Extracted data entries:
-------

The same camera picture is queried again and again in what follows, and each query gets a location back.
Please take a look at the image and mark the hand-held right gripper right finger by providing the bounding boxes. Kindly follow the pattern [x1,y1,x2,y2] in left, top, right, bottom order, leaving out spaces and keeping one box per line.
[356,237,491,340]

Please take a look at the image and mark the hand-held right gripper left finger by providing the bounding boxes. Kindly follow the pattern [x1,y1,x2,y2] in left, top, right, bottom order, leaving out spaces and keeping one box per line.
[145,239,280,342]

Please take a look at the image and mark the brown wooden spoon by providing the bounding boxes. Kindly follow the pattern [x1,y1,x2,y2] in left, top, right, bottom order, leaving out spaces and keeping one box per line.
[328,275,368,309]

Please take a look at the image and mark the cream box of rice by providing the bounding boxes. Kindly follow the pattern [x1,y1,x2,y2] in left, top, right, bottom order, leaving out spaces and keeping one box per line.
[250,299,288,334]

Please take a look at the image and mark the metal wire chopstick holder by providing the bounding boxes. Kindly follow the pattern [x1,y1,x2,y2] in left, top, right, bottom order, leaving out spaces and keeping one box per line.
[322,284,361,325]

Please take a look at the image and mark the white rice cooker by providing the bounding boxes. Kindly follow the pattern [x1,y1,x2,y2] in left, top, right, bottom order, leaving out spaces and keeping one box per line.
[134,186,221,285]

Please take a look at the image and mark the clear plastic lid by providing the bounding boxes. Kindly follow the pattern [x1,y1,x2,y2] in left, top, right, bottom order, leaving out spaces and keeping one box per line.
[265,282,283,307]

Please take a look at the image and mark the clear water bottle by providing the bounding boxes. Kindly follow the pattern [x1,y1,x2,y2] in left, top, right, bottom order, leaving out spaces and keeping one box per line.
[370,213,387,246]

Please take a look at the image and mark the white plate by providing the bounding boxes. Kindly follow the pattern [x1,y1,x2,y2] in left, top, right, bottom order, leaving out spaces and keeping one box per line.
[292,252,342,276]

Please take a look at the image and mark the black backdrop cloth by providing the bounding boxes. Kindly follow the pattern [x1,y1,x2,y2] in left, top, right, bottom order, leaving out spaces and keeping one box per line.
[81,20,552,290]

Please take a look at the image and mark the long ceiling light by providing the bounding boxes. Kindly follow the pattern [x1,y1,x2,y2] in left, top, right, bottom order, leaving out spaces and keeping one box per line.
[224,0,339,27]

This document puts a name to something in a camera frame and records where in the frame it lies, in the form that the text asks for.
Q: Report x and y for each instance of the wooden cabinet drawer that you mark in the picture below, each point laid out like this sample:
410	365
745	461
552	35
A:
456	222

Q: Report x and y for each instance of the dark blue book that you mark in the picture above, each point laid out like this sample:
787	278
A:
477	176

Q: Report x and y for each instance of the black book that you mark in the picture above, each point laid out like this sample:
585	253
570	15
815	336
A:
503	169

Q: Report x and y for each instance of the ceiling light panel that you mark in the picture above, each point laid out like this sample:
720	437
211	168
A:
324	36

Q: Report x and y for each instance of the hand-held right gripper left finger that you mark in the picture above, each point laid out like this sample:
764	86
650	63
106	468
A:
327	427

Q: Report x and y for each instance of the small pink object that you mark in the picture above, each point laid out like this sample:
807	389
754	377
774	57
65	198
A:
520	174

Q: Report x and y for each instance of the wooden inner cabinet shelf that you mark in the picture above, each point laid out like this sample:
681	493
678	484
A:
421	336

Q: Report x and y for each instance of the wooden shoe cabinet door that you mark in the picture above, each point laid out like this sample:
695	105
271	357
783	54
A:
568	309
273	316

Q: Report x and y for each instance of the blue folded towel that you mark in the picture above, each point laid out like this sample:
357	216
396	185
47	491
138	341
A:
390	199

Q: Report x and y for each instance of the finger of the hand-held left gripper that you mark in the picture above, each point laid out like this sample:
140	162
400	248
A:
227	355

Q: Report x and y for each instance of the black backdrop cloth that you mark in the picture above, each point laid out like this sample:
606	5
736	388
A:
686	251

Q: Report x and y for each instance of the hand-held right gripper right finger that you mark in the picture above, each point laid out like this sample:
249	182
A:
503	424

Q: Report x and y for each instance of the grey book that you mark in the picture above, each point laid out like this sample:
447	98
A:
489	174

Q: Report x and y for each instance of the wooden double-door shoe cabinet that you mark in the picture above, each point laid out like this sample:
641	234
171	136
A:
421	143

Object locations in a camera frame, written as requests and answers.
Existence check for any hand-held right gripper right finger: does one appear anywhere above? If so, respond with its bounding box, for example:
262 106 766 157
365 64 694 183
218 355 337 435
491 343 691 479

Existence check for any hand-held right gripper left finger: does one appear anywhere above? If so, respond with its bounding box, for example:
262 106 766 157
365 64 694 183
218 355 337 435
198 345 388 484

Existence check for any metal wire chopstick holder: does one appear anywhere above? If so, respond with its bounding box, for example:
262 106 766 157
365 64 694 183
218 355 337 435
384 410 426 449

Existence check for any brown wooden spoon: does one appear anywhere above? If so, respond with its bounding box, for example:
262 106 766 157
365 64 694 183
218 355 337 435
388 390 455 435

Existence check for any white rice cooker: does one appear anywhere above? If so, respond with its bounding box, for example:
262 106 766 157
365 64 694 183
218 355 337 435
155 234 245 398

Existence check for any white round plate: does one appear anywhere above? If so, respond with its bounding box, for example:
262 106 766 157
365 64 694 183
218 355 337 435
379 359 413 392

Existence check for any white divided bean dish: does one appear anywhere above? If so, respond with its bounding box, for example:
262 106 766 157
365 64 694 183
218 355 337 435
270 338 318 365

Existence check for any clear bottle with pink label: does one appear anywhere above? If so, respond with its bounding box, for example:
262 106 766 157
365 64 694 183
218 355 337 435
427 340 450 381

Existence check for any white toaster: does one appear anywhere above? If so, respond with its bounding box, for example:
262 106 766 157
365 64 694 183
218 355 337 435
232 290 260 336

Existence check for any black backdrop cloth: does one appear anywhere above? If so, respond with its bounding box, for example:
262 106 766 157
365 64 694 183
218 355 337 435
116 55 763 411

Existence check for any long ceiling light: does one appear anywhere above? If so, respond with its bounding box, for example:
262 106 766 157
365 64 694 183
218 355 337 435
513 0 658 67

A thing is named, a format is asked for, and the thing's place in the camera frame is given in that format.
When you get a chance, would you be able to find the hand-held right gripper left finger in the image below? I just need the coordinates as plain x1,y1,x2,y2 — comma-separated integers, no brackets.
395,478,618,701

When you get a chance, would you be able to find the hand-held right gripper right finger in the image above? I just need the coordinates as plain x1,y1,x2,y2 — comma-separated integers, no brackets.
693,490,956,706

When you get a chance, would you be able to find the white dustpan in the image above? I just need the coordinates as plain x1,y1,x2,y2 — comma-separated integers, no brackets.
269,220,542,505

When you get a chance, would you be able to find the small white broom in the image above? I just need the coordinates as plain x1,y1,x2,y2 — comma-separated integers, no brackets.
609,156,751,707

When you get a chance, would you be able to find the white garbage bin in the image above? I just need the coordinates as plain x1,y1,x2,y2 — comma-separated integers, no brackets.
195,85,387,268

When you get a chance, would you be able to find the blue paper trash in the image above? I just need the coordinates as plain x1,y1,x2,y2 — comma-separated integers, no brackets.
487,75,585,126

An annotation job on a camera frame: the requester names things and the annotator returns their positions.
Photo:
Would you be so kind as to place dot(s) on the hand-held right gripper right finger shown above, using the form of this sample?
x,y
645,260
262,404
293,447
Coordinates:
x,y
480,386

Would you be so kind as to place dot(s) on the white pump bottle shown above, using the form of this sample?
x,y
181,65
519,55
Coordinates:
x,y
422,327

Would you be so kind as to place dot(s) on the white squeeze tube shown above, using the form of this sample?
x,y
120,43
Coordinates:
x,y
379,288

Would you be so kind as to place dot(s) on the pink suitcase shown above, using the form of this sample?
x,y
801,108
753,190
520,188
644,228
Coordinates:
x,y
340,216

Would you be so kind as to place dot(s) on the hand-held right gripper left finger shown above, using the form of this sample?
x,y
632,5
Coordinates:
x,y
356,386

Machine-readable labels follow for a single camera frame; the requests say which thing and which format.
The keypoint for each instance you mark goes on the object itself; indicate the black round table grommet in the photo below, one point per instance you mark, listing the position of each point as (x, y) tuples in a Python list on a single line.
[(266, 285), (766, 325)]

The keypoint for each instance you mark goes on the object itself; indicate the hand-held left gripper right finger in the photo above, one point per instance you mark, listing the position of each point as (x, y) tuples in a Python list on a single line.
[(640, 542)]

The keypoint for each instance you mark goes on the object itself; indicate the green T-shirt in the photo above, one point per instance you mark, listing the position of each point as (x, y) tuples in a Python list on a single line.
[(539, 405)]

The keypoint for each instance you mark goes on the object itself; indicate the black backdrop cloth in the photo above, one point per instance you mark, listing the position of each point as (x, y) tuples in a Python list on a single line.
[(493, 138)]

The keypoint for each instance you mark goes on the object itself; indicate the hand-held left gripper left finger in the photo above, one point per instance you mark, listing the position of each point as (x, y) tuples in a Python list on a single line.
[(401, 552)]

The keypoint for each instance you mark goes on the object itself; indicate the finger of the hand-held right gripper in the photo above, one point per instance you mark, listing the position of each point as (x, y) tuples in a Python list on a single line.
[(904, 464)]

-------

### YOUR GOAL
The required output is the line containing "indicate the finger" through the last line of the records above, each copied exactly and nothing more.

### WORKED SOLUTION
The keypoint for each instance you mark goes on the object itself; indicate the finger of the hand-held right gripper in the photo above, one point per instance you mark, listing the position of each point as (x, y) tuples in a Python list on a single line.
[(904, 464)]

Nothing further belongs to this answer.